Primary interatrial foramen
|Primary interatrial foramen|
In the developing heart, the atria initially communicate with each other by an opening between the free edge of the septum primum and the endocardial cushions, known as the primary interatrial foramen or ostium primum (interatrial foramen primum), below the free margin of the septum.
Closing of ostium primum
This opening is closed by the union of the septum primum with the septum intermedium, and as the ostium primum closes, the communication between the atria is preserved with the formation of an opening in the upper part of the septum primum; this opening is known as the ostium secundum as it is chronologically the second opening that occurs in the septum primum.
A second entity, the septum secundum, develops to the right of the septum primum and the opening between the upper and lower limbs of the septum secundum is known as the foramen ovale of the heart. The part of the septum primum that remains to the left of the septum secundum acts as a one-way flow valve due to the greater pressures in the right atrium compared to the left atrium. At birth, the neonate begins breathing and the associated decrease in pulmonary vascular resistance leads to a reversal of the pressure differential between the atria. The left atrium now has a greater pressure than the right, effectively closing the one-way flow valve formed by the two septa. The two septa fuse later in life, to complete the formation of the atrial septum.

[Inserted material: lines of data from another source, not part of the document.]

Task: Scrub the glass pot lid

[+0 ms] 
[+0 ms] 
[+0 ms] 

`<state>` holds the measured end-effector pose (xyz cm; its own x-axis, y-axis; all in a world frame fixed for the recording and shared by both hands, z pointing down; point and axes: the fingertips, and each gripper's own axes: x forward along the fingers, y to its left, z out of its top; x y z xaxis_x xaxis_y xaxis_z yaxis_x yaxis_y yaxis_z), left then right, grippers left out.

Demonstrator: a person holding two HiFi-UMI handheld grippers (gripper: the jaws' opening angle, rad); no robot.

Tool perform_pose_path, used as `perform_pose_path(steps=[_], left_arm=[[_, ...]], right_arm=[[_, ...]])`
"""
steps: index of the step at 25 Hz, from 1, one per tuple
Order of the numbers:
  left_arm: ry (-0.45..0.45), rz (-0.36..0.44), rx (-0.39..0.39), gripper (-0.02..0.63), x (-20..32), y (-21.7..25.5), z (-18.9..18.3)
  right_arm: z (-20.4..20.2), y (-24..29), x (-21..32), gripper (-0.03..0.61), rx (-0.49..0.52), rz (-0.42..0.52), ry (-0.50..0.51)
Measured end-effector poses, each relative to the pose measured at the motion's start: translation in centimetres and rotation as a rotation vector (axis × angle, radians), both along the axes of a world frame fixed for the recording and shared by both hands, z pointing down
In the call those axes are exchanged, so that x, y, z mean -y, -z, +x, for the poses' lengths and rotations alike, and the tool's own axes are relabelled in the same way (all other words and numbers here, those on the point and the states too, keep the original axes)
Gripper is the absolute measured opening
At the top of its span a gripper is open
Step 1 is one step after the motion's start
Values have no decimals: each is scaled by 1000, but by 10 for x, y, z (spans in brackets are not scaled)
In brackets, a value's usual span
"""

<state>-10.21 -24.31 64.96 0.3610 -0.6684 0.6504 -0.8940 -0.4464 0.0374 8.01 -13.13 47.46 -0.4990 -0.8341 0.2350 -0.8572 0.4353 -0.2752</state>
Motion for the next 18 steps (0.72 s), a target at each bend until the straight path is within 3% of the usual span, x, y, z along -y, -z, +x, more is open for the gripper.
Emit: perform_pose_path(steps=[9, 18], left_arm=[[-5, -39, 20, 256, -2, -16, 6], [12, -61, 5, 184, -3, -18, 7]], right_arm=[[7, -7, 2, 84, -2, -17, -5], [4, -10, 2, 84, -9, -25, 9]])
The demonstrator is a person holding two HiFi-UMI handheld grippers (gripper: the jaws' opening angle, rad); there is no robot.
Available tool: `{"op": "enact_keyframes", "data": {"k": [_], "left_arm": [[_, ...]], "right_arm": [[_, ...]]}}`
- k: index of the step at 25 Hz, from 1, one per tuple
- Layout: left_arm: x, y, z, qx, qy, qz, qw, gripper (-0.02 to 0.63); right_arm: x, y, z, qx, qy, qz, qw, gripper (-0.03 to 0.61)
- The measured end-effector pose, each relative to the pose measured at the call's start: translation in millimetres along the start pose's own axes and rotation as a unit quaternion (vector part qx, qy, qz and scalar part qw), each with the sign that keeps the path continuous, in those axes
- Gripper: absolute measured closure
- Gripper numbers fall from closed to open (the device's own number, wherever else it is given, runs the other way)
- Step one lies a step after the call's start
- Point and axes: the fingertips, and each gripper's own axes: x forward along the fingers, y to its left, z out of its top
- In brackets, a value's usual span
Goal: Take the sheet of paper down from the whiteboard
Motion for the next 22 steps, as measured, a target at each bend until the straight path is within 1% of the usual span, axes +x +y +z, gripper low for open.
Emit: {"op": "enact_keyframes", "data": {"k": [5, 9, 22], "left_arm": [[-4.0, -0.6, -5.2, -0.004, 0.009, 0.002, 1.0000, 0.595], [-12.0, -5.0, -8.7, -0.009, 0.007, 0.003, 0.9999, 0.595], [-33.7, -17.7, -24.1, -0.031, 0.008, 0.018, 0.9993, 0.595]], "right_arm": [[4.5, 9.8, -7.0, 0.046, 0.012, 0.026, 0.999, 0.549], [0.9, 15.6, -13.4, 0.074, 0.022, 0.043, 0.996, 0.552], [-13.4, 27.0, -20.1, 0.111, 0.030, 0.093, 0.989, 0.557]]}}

Persistence of the ostium secundum is the most common atrial septal defect. Additionally, in a subset of the population, the foramen ovale is not overtly patent but the two septa have not fused. In normal physiologic circumstances, the septum primum acts as a one-way valve preventing blood flow as described above; but, if pathologic conditions cause right atrial pressure to exceed left atrial pressure, blood may flow through the foramen ovale from right to left.
Failure of the septum primum to fuse with the endocardial cushion can lead to an ostium primum atrial septal defect. This is the second most common type of atrial septal defect and is commonly seen in Down's syndrome. Typically this defect will cause a shunt to occur from the left atrium to the right atrium. Children born with this defect may be asymptomatic, however, over time pulmonary hypertension and the resulting hypertrophy of the right side of the heart will lead to a reversal of this shunt. This reversal is called Eisenmenger's syndrome.